___ SUPPLIED MATERIAL

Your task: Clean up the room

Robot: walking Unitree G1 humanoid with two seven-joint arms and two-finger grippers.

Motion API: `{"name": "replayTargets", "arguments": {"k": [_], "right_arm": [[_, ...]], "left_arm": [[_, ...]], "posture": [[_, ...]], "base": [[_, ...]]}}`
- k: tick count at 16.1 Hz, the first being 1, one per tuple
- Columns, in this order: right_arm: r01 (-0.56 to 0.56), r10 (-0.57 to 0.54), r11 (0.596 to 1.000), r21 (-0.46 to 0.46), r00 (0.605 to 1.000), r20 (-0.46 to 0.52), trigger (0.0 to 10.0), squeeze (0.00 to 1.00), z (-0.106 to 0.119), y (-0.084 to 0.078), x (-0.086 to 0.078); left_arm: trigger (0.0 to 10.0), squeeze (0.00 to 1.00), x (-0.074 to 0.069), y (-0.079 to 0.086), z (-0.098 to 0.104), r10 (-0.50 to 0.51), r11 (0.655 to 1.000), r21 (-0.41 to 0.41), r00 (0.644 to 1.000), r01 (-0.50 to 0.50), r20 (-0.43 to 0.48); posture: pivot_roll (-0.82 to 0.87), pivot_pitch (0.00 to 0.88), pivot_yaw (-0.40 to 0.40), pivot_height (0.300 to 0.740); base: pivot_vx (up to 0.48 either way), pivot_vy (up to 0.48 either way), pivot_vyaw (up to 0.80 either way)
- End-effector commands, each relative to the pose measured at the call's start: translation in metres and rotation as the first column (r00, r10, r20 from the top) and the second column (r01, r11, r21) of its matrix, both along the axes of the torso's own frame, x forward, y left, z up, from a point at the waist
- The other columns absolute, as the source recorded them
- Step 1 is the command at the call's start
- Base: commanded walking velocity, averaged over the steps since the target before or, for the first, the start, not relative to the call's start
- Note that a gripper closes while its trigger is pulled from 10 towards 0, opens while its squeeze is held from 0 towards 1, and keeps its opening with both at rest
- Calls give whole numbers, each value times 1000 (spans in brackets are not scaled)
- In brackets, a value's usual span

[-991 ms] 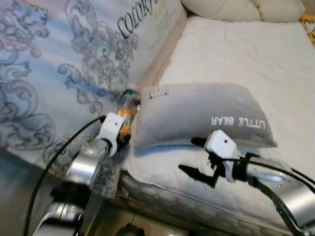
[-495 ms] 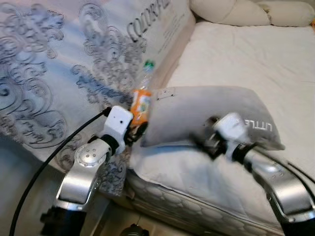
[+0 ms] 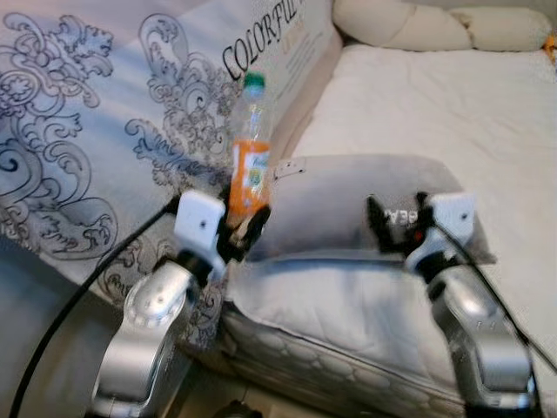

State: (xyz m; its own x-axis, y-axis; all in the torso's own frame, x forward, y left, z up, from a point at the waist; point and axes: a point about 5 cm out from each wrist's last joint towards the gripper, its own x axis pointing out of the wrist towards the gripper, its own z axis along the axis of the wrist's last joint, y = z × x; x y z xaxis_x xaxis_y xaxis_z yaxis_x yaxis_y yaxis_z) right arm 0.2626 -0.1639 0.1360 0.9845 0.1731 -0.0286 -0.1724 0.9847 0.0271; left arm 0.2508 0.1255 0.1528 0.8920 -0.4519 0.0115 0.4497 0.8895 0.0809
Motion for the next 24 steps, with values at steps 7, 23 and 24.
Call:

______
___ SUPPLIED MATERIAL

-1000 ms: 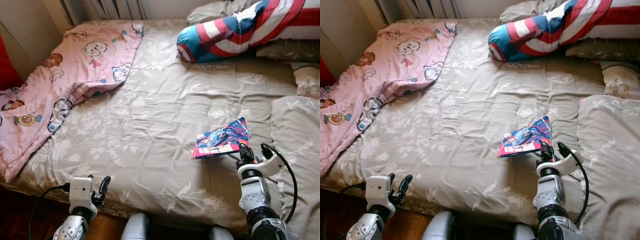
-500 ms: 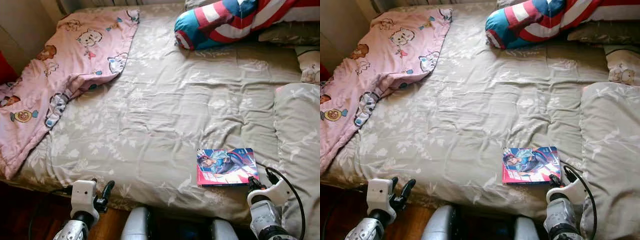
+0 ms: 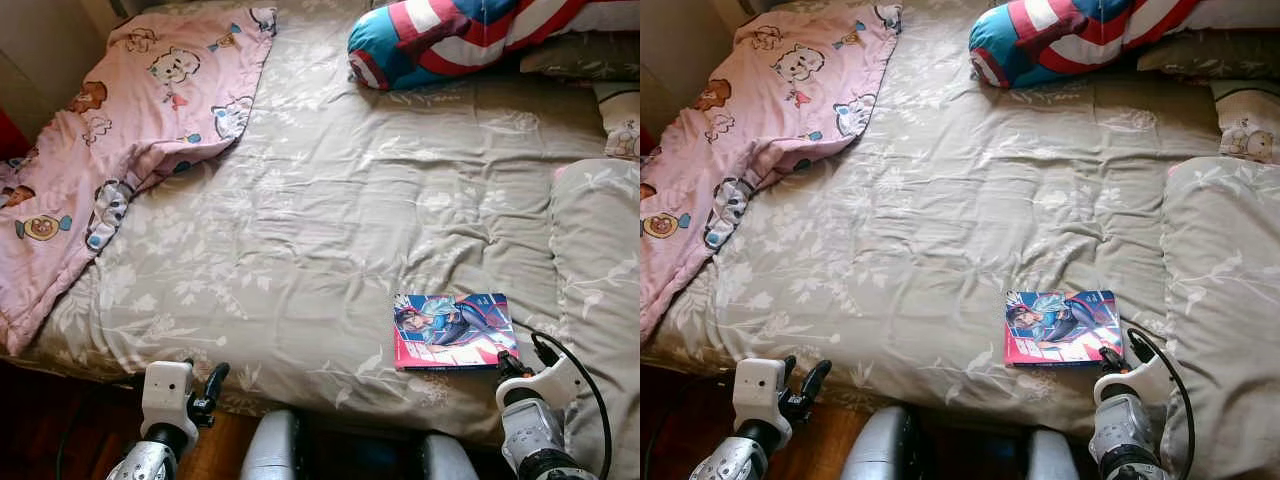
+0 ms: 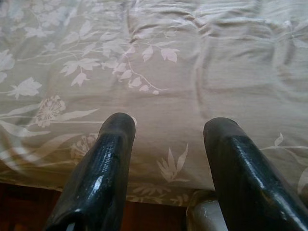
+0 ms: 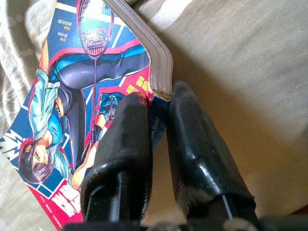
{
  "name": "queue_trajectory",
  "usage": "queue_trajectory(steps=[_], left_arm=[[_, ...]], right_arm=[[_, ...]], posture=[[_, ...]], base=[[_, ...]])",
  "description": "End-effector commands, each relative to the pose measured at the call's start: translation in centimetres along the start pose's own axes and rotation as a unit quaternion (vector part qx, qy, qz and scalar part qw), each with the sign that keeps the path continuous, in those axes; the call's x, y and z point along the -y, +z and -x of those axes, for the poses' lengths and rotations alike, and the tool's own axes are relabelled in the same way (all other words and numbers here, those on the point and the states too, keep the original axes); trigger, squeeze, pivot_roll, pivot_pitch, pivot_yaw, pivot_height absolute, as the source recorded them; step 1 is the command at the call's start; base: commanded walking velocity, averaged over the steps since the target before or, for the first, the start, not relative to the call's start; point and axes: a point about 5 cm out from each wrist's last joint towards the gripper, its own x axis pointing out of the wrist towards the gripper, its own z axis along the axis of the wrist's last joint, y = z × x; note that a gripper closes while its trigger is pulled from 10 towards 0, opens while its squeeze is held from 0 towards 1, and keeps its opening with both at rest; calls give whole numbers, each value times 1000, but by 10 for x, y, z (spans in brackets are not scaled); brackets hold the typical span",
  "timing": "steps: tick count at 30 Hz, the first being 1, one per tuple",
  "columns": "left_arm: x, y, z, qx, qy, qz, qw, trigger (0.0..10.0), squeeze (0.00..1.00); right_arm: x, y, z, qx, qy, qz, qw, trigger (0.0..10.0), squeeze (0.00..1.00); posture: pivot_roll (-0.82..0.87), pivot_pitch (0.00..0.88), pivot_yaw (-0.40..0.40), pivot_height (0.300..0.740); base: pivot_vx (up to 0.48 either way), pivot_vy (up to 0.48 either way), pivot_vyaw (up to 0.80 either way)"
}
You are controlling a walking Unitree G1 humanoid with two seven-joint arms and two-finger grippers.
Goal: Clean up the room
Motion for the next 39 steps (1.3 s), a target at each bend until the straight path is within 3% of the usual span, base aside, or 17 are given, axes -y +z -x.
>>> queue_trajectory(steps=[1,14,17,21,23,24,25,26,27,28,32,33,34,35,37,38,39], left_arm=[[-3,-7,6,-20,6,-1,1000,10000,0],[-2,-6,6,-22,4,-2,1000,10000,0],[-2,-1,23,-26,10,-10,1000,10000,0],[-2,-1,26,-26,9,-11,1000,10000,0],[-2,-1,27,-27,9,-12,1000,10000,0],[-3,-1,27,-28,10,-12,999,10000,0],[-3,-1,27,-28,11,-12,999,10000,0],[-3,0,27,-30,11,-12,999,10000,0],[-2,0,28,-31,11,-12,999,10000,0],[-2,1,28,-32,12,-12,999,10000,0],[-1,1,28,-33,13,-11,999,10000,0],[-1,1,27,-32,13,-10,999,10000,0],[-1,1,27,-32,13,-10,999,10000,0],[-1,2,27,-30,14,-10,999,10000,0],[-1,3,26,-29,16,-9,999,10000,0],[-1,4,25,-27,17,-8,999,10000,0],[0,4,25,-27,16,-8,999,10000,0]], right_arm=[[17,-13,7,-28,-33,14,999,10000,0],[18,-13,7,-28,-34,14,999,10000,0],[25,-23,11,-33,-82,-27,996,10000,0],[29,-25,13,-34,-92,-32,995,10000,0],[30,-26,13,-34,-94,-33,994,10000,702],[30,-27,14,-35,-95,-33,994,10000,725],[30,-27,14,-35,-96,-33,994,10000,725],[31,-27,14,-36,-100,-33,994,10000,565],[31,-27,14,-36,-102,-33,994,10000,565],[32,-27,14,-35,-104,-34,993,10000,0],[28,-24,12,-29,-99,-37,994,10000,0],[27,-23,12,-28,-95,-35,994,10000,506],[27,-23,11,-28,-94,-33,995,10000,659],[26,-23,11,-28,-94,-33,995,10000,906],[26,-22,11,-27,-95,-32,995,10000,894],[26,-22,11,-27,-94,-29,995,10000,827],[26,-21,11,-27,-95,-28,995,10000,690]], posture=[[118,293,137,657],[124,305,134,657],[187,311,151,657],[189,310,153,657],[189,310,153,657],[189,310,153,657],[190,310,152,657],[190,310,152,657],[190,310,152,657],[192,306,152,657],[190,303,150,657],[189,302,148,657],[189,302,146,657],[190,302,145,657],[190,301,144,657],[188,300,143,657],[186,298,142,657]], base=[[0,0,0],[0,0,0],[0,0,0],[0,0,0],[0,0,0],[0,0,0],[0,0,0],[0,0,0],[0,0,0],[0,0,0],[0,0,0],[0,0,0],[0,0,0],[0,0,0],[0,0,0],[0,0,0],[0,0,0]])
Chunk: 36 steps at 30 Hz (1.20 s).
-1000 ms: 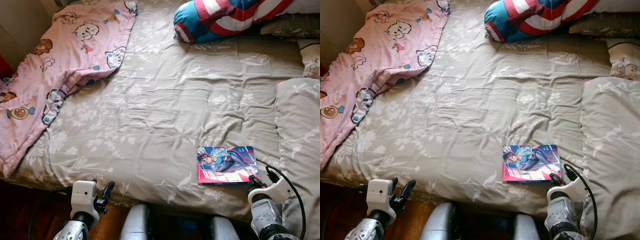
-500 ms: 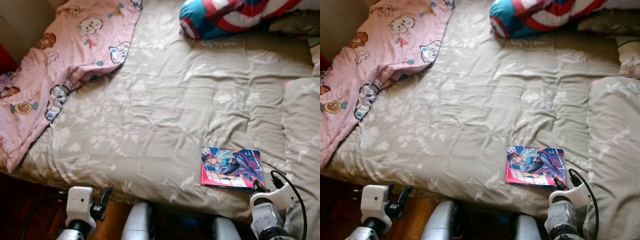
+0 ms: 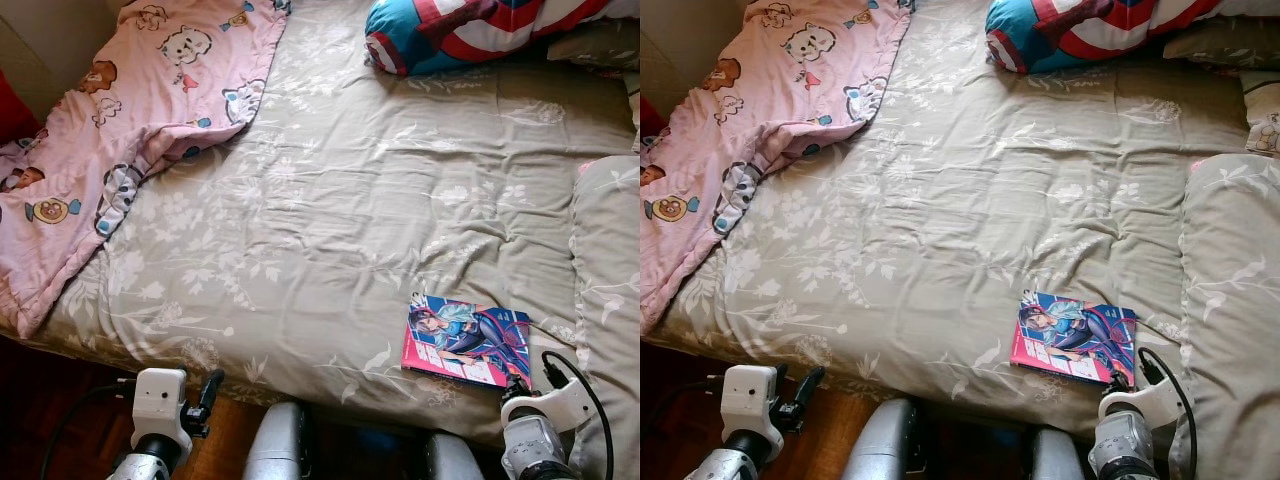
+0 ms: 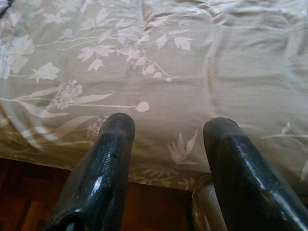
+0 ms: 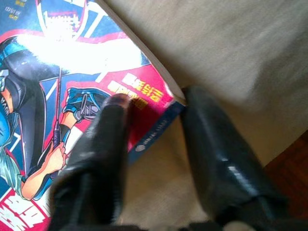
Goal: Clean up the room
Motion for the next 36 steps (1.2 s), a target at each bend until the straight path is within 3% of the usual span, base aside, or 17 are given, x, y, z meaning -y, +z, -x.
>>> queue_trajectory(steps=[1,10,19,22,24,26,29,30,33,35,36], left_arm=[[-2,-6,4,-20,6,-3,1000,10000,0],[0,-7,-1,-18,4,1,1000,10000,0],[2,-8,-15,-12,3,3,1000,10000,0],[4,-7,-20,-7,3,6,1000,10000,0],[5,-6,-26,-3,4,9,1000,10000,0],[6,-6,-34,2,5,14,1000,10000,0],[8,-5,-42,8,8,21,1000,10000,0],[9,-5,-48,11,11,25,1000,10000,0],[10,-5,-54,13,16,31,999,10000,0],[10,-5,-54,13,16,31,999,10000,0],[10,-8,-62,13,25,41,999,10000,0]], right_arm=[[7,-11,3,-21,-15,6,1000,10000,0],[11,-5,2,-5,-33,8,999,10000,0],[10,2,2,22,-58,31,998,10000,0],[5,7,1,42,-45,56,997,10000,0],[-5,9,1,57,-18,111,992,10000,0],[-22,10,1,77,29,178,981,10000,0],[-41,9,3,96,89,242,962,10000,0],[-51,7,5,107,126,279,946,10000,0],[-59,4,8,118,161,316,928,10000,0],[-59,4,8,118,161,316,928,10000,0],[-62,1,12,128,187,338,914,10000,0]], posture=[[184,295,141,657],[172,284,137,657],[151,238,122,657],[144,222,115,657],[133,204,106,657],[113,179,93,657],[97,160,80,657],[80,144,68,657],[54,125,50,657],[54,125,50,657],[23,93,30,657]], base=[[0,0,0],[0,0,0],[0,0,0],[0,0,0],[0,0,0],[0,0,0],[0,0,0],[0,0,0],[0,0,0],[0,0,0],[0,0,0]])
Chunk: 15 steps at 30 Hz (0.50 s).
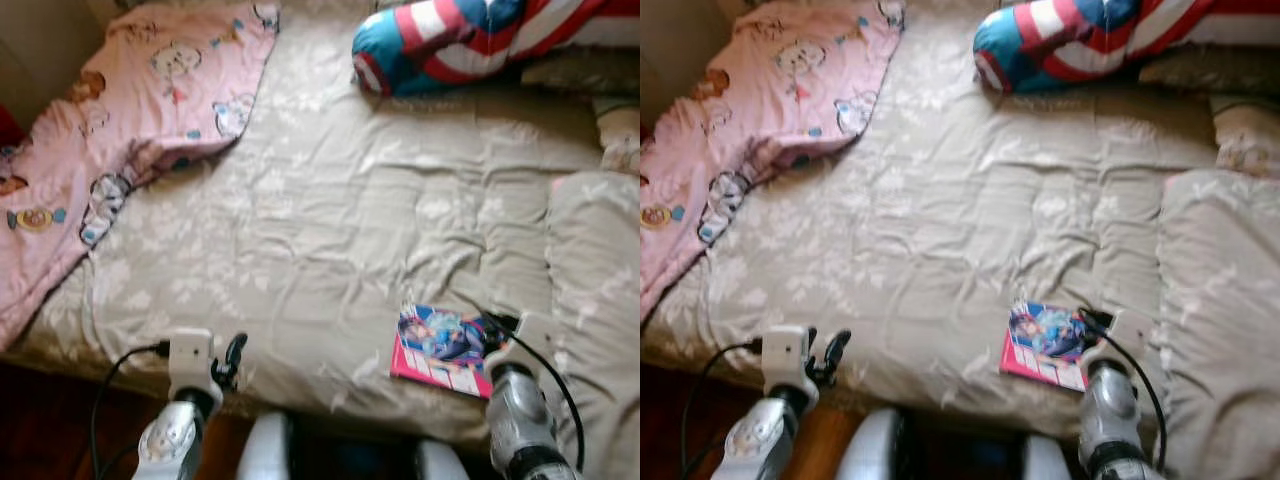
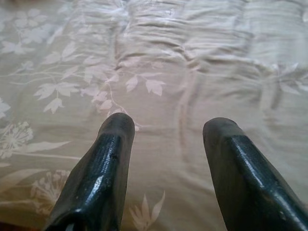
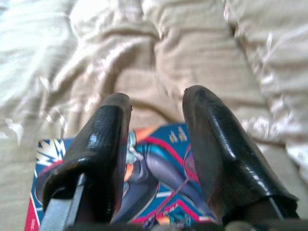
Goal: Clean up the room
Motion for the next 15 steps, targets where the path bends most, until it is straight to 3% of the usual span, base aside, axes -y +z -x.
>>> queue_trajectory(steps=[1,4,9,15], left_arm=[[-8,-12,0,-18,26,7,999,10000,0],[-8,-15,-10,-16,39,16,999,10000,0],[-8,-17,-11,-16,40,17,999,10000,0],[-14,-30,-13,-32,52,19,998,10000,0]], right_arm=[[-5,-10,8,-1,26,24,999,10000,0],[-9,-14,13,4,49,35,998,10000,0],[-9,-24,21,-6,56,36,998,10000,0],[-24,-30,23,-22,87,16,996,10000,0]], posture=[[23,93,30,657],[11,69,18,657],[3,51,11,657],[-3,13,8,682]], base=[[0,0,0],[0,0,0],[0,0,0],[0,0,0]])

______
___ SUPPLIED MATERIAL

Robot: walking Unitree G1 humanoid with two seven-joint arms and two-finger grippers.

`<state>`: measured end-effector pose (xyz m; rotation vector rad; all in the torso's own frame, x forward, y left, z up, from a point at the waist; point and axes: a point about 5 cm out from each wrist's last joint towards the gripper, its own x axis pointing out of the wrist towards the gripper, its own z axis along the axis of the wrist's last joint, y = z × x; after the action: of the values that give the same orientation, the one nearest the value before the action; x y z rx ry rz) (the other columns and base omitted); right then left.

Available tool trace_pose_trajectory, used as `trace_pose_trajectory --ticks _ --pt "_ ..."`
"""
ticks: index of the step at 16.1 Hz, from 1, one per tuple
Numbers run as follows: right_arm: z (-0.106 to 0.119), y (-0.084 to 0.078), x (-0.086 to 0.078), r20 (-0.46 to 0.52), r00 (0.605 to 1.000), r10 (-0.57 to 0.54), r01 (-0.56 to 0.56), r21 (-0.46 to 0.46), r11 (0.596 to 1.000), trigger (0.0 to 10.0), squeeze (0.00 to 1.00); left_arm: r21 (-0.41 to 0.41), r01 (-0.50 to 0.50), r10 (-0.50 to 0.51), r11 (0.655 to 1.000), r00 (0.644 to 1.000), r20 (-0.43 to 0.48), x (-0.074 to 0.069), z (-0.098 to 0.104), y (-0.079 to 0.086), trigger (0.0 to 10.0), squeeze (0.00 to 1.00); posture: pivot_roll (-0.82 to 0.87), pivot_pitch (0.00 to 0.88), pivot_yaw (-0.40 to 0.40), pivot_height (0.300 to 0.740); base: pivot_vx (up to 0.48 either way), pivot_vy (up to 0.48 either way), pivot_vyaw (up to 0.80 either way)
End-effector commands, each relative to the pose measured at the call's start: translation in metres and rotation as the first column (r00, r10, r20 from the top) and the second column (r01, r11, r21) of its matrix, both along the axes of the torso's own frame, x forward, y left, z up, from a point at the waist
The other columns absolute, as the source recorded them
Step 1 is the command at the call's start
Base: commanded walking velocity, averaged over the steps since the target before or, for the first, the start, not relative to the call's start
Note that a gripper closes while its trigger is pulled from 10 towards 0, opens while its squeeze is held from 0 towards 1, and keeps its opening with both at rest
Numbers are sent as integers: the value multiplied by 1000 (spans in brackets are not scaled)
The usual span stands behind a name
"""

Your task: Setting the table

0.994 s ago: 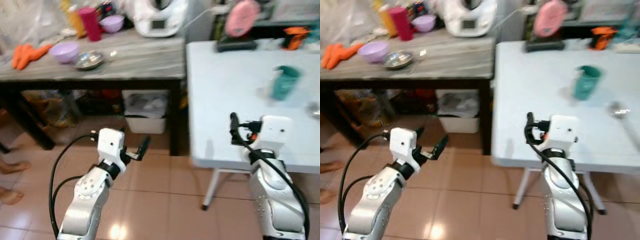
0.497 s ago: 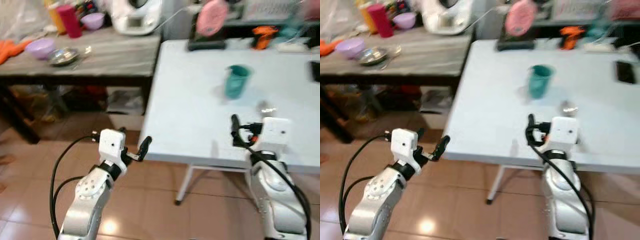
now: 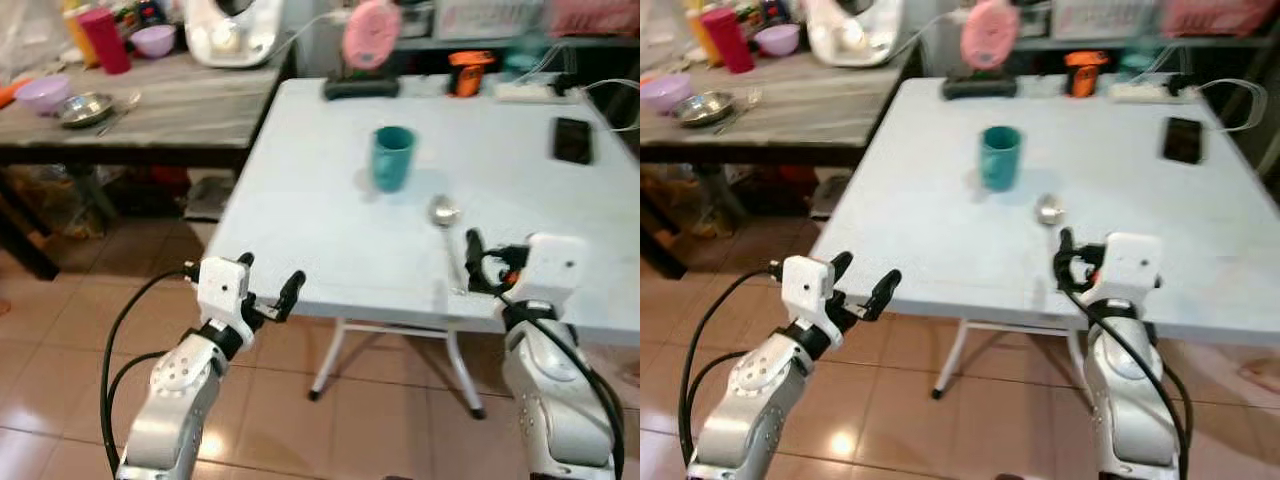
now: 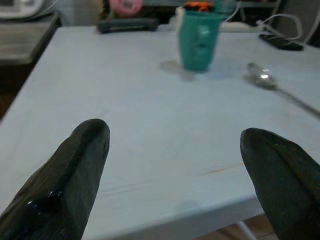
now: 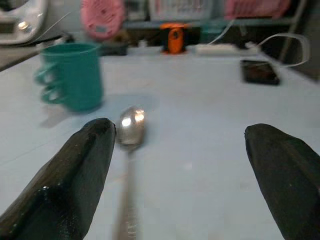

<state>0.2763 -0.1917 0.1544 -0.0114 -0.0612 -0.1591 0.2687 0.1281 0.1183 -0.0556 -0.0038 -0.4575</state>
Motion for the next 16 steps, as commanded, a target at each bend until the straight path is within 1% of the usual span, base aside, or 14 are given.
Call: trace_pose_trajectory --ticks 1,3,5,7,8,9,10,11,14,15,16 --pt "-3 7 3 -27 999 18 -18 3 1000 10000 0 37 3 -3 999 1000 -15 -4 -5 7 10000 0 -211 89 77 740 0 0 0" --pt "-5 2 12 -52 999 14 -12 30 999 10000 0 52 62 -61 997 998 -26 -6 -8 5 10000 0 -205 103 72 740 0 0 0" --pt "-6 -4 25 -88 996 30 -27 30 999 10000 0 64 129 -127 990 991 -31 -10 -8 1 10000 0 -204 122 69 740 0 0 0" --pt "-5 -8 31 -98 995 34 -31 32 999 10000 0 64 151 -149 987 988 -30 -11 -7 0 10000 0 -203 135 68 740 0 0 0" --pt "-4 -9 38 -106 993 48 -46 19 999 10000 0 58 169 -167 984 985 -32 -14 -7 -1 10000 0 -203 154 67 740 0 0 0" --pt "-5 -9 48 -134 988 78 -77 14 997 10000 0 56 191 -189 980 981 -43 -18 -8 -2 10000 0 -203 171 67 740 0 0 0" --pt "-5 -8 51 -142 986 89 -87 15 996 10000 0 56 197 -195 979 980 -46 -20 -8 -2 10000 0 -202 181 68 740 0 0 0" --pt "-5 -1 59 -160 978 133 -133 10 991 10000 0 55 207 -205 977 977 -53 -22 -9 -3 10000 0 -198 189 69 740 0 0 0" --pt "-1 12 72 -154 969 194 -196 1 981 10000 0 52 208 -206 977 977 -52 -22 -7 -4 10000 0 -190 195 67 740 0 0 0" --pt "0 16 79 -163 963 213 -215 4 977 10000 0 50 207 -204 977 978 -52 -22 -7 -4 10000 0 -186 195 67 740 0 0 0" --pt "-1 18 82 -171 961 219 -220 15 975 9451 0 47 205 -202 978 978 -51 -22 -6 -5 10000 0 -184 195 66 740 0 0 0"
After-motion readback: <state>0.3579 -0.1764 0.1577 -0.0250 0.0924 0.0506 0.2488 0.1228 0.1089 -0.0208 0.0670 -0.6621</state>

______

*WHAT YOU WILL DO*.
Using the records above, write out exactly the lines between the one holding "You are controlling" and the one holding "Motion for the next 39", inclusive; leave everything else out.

*ANSWER TO THIS PROBLEM*.
You are controlling a walking Unitree G1 humanoid with two seven-joint arms and two-finger grippers.
Goal: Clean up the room
Motion for the next 39 steps (1.3 s), a target at each bend until the straight path is within 3% of the usual span, base aside, or 17 are given, axes -y +z -x.

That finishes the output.